The core innovation of the proposed method, In-Context Reinforcement Learning (ICRL), lies in its training curriculum. Rather than training from scratch or relying solely on static few-shot prompting, ICRL integrates the inductive bias of few-shot learning with the exploration capabilities of RL. The process begins by incorporating a small number of tool-use demonstrations into the rollout template to guide the model. As training progresses and the model acquires tool-use capabilities, the number of demonstration examples in the prompt is iteratively reduced. This transition allows the model to move from imitation to autonomous tool use.
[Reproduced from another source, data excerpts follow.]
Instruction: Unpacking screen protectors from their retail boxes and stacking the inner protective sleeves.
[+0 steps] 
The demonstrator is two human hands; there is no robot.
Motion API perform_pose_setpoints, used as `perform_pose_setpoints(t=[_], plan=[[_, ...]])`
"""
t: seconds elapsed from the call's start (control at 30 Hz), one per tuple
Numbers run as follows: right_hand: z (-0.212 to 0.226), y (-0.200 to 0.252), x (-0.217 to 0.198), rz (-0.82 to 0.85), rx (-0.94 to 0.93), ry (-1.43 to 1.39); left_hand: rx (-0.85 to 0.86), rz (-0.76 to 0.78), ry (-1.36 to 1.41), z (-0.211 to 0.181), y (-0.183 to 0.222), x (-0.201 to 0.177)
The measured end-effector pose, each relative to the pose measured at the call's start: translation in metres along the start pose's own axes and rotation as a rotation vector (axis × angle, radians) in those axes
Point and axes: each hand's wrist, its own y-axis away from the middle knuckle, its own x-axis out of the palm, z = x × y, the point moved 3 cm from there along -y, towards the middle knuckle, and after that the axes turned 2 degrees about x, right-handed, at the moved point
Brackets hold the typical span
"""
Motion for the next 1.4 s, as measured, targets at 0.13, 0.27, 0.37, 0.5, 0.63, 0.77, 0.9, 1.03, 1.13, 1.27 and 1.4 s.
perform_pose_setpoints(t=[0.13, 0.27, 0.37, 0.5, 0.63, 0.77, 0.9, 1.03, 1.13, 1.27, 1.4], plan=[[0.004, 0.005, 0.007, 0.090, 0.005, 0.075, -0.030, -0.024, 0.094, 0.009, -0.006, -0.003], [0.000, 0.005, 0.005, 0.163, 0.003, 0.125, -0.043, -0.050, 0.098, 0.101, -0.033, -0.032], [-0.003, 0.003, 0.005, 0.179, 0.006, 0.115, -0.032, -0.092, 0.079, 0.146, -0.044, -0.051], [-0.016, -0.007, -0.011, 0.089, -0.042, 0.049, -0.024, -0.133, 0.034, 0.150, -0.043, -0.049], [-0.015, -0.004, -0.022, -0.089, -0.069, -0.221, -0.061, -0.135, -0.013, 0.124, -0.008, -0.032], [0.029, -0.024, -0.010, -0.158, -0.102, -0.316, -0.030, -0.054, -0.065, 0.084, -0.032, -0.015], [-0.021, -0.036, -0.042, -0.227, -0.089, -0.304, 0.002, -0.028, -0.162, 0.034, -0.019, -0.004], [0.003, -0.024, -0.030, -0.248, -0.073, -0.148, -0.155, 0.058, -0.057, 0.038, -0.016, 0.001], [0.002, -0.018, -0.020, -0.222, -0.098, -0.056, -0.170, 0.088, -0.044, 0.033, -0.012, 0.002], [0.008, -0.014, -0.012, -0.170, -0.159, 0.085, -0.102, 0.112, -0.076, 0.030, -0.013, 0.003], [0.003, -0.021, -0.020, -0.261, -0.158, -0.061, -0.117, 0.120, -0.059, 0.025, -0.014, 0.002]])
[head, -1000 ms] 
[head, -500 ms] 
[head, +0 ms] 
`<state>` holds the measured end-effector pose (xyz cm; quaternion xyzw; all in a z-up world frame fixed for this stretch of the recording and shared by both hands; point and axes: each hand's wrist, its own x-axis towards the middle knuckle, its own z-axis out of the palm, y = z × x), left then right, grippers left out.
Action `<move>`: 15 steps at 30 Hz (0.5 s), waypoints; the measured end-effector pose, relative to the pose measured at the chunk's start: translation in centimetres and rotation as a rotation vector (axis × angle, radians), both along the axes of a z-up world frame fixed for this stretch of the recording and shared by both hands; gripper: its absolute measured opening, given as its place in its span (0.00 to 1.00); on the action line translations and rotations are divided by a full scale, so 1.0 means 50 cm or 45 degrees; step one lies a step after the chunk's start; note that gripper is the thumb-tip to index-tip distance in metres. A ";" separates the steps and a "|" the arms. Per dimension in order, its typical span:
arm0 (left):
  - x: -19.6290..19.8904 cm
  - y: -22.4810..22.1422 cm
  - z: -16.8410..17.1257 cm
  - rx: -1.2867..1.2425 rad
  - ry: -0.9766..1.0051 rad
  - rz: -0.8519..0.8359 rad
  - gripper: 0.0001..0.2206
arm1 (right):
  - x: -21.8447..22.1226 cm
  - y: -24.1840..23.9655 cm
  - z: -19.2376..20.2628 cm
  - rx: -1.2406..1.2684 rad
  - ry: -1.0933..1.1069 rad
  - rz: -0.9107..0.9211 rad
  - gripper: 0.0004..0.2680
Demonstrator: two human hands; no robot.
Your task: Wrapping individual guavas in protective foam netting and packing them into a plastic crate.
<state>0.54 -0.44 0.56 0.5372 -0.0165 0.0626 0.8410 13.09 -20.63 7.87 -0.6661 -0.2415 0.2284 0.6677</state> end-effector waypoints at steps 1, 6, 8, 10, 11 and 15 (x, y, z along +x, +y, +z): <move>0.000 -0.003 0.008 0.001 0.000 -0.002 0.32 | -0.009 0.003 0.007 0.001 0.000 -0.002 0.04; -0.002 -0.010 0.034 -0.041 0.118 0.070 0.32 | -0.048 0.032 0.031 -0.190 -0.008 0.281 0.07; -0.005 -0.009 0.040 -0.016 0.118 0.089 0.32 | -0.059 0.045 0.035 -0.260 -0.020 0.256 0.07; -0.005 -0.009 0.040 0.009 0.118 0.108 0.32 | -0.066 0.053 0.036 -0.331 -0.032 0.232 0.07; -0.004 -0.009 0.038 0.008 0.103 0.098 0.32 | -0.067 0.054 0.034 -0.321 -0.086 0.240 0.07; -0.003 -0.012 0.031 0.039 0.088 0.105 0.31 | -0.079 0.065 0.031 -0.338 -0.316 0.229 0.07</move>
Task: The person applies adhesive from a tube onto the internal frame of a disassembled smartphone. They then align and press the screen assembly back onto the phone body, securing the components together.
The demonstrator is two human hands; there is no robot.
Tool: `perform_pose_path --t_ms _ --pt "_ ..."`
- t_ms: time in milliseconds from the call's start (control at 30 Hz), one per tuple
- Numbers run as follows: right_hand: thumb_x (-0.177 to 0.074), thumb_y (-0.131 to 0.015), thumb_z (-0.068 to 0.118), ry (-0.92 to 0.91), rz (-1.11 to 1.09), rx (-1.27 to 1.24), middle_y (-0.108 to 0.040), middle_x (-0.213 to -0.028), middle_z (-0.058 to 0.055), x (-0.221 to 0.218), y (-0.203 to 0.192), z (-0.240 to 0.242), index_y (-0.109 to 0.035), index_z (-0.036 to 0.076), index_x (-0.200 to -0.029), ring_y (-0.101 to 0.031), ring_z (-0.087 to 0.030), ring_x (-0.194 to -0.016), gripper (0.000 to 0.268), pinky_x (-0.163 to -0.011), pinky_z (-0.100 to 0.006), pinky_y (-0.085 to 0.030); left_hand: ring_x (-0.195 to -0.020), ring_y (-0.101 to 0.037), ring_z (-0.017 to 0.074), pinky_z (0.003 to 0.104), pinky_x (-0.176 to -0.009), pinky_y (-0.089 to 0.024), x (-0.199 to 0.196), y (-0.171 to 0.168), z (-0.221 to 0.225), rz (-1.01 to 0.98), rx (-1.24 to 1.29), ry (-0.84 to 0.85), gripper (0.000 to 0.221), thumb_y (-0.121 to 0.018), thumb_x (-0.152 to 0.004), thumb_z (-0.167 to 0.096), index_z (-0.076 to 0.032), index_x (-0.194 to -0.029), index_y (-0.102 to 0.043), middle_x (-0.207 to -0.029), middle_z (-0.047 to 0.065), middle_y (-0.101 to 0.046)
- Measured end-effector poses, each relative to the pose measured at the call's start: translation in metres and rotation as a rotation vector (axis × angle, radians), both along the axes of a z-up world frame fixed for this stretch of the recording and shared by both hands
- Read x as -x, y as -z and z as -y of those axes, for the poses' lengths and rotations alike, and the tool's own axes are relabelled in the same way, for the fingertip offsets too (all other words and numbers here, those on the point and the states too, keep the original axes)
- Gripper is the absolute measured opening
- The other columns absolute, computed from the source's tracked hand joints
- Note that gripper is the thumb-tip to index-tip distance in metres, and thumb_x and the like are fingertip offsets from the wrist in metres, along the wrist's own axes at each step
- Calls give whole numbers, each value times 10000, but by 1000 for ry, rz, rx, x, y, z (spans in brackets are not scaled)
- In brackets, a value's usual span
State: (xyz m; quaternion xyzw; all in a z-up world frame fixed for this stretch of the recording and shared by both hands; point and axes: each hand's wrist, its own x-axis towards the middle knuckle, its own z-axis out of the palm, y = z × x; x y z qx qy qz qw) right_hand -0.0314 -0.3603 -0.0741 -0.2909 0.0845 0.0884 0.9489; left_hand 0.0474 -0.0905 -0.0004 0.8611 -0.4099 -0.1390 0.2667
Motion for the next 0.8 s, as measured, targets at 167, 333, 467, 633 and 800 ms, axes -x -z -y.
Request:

To provide a robust learning signal during this process, the authors design a composite reward function that combines answer accuracy and format correctness. The accuracy reward is based on exact match with the ground truth, while the format reward penalizes violations of the expected structured output, such as incorrect XML tags. The total reward is a weighted sum of these two components, guiding the model to produce both correct answers and valid tool-use sequences.
Experiment
- Main experiments compare ICRL against direct prompting, retrieval-based, and fine-tuning baselines across diverse QA benchmarks, validating that ICRL achieves state-of-the-art performance in complex reasoning and multi-hop tasks without requiring supervised fine-tuning or labeled tool traces.
- Ablation studies on curriculum design demonstrate that a simpler three-stage rollout schedule yields superior accuracy compared to aggressive reduction strategies, which cause premature stopping and weaken multi-turn reasoning capabilities.
- Scaling experiments confirm that ICRL effectively leverages larger model capacities, with the 14B variant significantly outperforming prompting and chain-of-thought methods while maintaining data efficiency.
- Generalization tests on code-writing and math problem-solving tasks show that ICRL successfully transfers to new tool domains, offering a more data-efficient alternative to methods relying on costly cold-start supervised fine-tuning.
- Training process analysis reveals that the model learns to internalize structured tool-use behaviors and increase valid tool calls over time, even when trained solely on sparse rewards for format validity and final answer accuracy.